What the sync server sees

The sync server sees Yjs updates and relays them. In the reviewed server code, Room.sync() calls Y.applyUpdateV2(this.doc, update, 'http') and returns diffs with Y.encodeStateAsUpdateV2(this.doc, clientSV). The WebSocket path broadcasts raw protocol messages to peers. There is no decryption step in that sync room code. Because encryption happens before values are written into the Yjs document, the synced value payloads are ciphertext blobs. Be precise here. The relay does not see only random bytes. It still sees the CRDT skeleton: document structure, entry keys, and timestamps. What it does not get is plaintext application values.

Error handling and unreadable data

Decryption failures do not take down the whole observer stream. The wrapper catches failures, logs a warning, skips the unreadable entry, and keeps going. It also exposes unreadableEntryCount alongside size (the count of decryptable entries). That makes corruption or missing key versions visible without forcing a hard crash on every read.
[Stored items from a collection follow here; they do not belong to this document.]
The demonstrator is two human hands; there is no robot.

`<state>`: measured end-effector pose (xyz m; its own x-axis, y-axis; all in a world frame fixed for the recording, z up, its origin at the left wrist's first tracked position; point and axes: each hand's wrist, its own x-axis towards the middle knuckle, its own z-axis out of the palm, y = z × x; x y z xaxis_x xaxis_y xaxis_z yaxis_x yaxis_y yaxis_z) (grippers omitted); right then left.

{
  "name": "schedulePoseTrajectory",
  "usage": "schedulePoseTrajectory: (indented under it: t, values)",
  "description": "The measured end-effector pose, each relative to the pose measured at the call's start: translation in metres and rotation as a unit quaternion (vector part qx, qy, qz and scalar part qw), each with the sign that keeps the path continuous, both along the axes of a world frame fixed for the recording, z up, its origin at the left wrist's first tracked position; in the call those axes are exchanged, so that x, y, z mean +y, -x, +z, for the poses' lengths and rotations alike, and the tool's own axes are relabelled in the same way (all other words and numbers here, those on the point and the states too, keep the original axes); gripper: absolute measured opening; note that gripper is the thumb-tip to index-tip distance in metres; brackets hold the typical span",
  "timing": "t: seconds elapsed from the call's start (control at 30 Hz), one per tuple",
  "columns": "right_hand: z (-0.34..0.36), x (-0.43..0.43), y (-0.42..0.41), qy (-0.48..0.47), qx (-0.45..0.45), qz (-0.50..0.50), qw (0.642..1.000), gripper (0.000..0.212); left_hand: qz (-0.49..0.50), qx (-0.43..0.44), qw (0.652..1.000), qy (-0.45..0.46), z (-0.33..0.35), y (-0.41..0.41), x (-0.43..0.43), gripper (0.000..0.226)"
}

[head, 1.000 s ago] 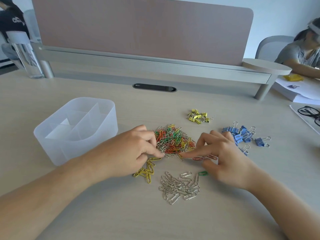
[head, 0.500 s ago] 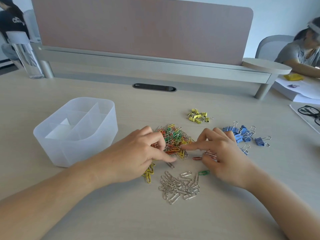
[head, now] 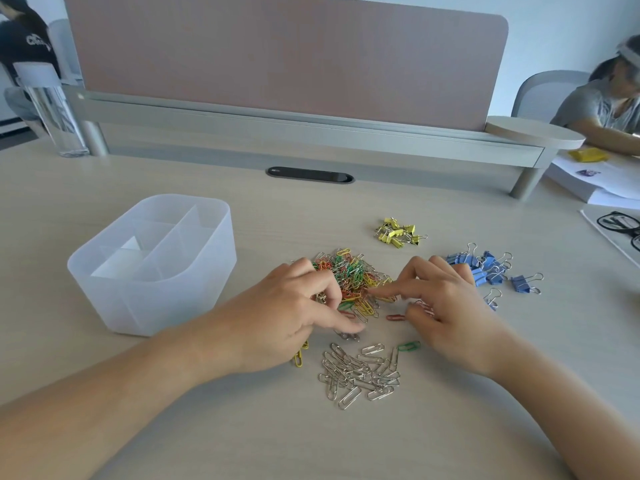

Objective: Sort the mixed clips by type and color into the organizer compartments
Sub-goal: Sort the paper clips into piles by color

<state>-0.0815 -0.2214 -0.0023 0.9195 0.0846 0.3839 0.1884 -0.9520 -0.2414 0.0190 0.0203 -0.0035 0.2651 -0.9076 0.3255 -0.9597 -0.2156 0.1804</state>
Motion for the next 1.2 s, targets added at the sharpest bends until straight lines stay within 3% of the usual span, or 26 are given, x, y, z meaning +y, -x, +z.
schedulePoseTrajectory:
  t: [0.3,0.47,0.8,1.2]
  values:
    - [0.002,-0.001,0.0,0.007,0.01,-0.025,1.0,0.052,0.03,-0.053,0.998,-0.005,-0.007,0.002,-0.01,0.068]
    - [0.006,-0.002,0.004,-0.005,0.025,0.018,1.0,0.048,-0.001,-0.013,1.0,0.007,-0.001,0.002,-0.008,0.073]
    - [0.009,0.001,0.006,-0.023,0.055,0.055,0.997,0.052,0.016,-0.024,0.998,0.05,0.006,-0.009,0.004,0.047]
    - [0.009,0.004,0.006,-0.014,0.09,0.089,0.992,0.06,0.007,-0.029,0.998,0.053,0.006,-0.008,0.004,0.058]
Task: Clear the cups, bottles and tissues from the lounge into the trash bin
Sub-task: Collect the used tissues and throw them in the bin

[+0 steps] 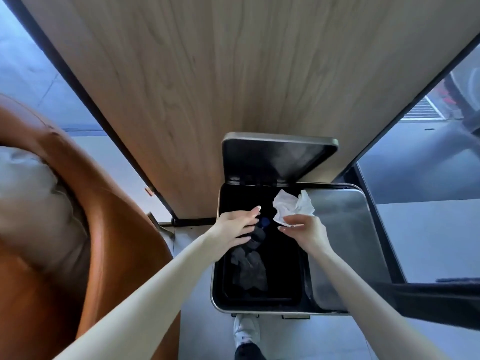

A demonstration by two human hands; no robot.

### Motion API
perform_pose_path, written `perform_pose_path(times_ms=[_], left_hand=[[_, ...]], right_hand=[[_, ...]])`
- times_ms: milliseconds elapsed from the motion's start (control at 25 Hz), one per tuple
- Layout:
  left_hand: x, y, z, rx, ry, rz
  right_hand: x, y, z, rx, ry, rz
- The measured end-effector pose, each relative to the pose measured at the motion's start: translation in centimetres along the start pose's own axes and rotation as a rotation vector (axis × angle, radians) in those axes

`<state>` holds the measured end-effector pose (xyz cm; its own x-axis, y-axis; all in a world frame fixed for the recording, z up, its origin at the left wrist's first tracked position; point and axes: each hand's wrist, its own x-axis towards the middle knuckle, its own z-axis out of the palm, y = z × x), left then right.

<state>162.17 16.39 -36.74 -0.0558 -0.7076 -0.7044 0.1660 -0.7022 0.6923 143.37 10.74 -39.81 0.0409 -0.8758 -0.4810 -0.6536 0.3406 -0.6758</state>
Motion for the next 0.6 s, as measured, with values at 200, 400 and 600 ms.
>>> perform_pose_path(times_ms=[200,400,600], left_hand=[[3.3,-1.8,-0.2,-0.061,0.013,-0.014],[3.7,-2.1,-0.8,-0.078,0.034,-0.040],[2.1,-0.1,-1.3,-0.057,0.057,-0.006]], right_hand=[[2.8,2.4,3.0,-0.390,0.187,-0.191],[2.7,1.8,3.8,-0.424,0.207,-0.249],[-0.2,-0.9,4.4,-0.248,-0.071,-0.322]])
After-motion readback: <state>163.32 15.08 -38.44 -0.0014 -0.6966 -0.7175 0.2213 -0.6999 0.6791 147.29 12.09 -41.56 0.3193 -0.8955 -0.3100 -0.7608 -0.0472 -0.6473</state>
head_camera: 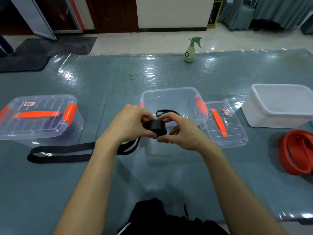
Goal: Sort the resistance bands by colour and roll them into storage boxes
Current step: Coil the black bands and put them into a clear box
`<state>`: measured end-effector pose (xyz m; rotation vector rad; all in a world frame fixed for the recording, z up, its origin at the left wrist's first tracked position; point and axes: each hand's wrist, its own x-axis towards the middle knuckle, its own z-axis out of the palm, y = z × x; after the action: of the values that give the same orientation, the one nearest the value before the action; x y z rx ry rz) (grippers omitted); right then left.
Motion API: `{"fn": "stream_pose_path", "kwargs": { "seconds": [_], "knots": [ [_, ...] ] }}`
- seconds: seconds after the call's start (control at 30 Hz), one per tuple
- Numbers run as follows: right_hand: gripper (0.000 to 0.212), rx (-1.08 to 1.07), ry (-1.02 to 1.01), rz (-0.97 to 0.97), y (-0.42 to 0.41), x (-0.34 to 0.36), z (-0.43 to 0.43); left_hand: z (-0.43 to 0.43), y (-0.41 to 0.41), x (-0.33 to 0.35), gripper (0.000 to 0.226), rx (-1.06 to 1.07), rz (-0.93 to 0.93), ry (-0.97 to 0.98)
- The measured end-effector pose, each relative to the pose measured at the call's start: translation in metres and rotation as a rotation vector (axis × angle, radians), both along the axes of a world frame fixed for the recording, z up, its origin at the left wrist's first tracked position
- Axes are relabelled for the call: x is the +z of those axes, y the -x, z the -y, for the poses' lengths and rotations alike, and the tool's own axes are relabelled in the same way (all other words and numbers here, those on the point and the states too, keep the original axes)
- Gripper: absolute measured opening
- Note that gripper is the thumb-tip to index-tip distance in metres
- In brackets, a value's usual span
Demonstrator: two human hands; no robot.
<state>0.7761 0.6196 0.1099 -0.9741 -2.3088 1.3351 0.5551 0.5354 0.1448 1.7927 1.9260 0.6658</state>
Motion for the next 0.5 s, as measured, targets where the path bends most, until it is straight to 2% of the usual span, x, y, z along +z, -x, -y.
{"fn": "stream_pose_path", "kwargs": {
  "seconds": [0.07, 0.13, 0.27, 0.43, 0.5],
  "knots": [
    [0.049, 0.006, -0.159, 0.09, 0.005, 0.0, 0.002, -0.002, -0.009, 0.002, 0.04, -0.044, -0.182, 0.029],
    [0.034, -0.003, -0.195, 0.062, 0.008, -0.001, 0.003, -0.002, -0.012, -0.001, 0.045, -0.045, -0.19, 0.027],
    [0.027, -0.039, -0.124, -0.082, 0.003, 0.0, 0.003, 0.004, 0.006, -0.007, 0.053, -0.033, 0.129, 0.016],
    [0.027, -0.084, 0.178, -0.349, -0.001, 0.007, -0.002, 0.007, 0.017, -0.014, 0.047, -0.01, 0.498, -0.057],
    [0.024, -0.053, 0.321, -0.404, 0.0, 0.006, 0.0, 0.005, 0.015, -0.012, 0.048, -0.002, 0.535, -0.093]
  ]
}}
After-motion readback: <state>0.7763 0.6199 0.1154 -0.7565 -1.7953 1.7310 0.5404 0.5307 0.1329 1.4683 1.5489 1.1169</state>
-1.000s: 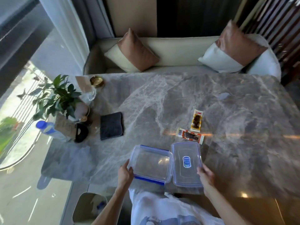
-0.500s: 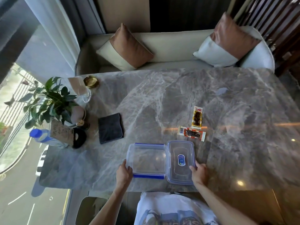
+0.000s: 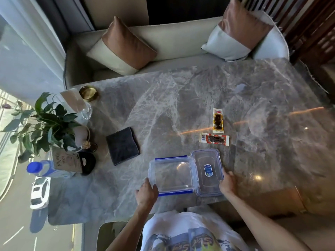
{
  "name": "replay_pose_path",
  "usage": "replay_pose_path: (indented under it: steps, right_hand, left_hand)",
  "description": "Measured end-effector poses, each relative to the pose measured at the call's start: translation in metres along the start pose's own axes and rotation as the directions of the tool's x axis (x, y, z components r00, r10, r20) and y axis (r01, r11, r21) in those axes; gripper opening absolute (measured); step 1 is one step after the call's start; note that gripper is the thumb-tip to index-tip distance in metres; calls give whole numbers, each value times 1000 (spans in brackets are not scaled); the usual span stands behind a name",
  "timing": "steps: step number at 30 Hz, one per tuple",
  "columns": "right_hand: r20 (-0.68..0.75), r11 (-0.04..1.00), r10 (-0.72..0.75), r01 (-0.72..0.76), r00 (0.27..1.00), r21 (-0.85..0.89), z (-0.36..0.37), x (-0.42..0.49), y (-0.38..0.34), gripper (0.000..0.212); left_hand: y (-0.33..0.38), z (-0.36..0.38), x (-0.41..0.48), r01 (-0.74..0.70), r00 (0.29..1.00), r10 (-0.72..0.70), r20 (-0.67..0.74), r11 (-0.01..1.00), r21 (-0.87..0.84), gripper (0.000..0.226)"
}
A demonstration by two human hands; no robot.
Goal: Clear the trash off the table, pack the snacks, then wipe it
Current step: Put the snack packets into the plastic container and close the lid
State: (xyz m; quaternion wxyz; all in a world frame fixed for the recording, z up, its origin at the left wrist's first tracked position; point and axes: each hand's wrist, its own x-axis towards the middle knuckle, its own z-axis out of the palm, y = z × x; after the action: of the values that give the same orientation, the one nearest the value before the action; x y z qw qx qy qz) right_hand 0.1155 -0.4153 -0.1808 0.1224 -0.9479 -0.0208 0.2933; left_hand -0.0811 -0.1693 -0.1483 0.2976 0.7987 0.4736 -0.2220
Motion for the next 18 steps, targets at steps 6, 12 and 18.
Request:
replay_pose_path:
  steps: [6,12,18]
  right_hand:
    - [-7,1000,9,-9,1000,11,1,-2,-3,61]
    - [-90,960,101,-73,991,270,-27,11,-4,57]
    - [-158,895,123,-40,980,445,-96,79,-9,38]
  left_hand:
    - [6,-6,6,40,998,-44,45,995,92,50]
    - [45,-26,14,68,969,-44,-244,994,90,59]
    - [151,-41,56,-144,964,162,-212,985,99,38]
What this means for a security review

The useful parts are clear. Values are encrypted before sync, the blob format is self-describing, key rotation is versioned, and the CRDT logic is reused instead of forked. The trust model is also clear. This is not a zero-knowledge design. The auth server can derive per-owner keyrings from ENCRYPTION_SECRETS, while the sync relay forwards ciphertext values rather than plaintext values. The sharp edge is logout behavior. App auth-transition hooks reload the browser client on logout or user switch, but an explicit in-memory key deactivation path is not present in the reviewed code. If you are deciding whether this architecture fits your threat model, focus on that line: the sync relay handles ciphertext values, but the deployment that owns ENCRYPTION_SECRETS remains inside the trust boundary.